Model-Musician Rina Sawayama Is a Star On the Rise

On a warm June evening last year, the crowd at London’s Village Underground got an unexpected jolt when a platinum-haired Rina Sawayama joined Charli XCXonstage to put her own euphoric spin on XCX’s anthemic chart-topper “Backseat.” Since the release of her 2017 EP Rina, Sawayama has become accustomed to playing packed venues. But this was different. The concert finished at 4:00 a.m. Two hours later, the Japanese-born, London-bred model and musician was on set for Turn Up Charlie, the new Netflix comedy starring and produced by Idris Elba.
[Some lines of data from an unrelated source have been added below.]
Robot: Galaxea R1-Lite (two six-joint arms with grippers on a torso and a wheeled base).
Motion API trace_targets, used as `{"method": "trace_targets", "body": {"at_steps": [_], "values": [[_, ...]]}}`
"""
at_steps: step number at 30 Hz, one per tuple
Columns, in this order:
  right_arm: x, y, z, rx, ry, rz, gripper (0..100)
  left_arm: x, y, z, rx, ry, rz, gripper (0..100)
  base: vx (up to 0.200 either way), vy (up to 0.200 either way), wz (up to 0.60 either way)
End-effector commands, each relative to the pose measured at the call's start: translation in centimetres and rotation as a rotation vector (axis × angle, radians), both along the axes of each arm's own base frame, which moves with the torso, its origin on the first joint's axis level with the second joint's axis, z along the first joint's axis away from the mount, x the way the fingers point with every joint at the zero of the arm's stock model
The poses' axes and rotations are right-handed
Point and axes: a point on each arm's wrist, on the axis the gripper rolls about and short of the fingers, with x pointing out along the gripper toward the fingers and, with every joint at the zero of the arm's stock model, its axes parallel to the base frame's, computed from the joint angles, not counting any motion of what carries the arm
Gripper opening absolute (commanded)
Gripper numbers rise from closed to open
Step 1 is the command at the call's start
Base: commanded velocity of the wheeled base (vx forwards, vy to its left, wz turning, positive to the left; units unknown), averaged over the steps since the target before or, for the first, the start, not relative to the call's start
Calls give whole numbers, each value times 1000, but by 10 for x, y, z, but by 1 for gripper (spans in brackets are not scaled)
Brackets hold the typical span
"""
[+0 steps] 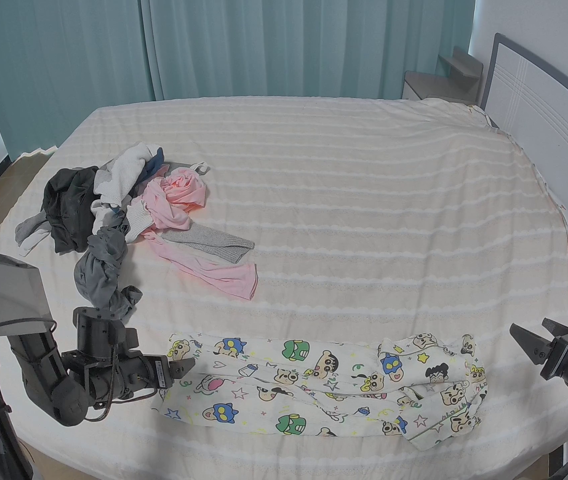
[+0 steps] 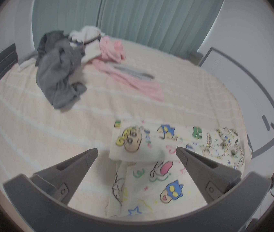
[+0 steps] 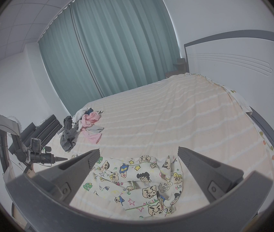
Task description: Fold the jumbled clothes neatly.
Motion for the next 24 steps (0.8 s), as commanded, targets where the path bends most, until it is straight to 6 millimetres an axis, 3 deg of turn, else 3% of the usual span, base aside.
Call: {"method": "trace_targets", "body": {"at_steps": [1,5,24], "values": [[-2,-18,-2,47,7,16,100,35,-12,65,-7,90,-81,100,0,0,0],[0,-23,-4,75,26,41,100,39,-8,65,5,117,-122,100,0,0,0],[-4,-21,-2,164,24,100,100,51,1,17,110,187,-235,100,0,0,0]]}}
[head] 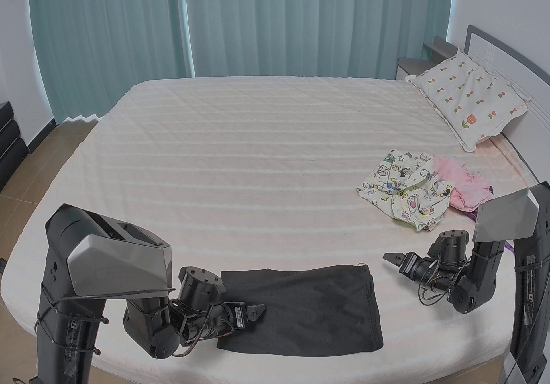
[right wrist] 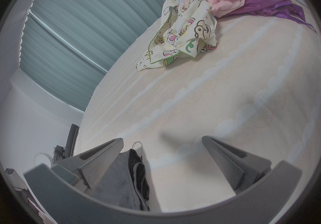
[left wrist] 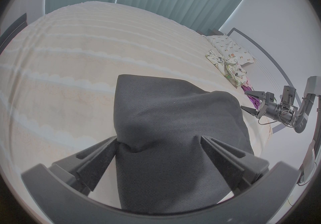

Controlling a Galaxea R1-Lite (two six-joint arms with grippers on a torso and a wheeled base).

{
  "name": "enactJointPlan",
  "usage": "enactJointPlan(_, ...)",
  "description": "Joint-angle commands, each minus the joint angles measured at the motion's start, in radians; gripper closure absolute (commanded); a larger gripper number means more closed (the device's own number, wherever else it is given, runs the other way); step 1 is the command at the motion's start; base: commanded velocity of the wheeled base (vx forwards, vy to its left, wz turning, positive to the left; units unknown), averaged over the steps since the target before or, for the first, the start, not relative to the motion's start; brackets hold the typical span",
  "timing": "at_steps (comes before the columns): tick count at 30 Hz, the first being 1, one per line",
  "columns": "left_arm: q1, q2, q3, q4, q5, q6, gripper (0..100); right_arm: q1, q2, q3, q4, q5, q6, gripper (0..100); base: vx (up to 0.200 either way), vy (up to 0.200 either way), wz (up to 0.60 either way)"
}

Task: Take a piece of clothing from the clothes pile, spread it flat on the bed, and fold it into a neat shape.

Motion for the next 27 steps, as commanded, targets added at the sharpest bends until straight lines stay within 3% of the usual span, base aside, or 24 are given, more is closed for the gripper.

Music, let alone acting (the Elba production is her first professional gig), is a fairly recent endeavor for Sawayama, who graduated from Cambridge in 2012 with a degree in politics, psychology, and sociology. Her education has left her with an expansive sense of her place in the pop firmament. Admitting that she finds it “really hard to write about generic love,” she embeds her nostalgia-laced songs with twenty-first-century sociopolitical imperatives: internet addiction, pansexuality, and how Asian culture is appropriated by the mainstream. “I am really conscious of how I am represented,” Sawayama says, calling out the often one-note perception of K-Pop and J-Pop juggernauts such as Tokyo-based Kyary Pamyu Pamyu, who has fully embraced the kawaii-cute style of the Harajuku girls.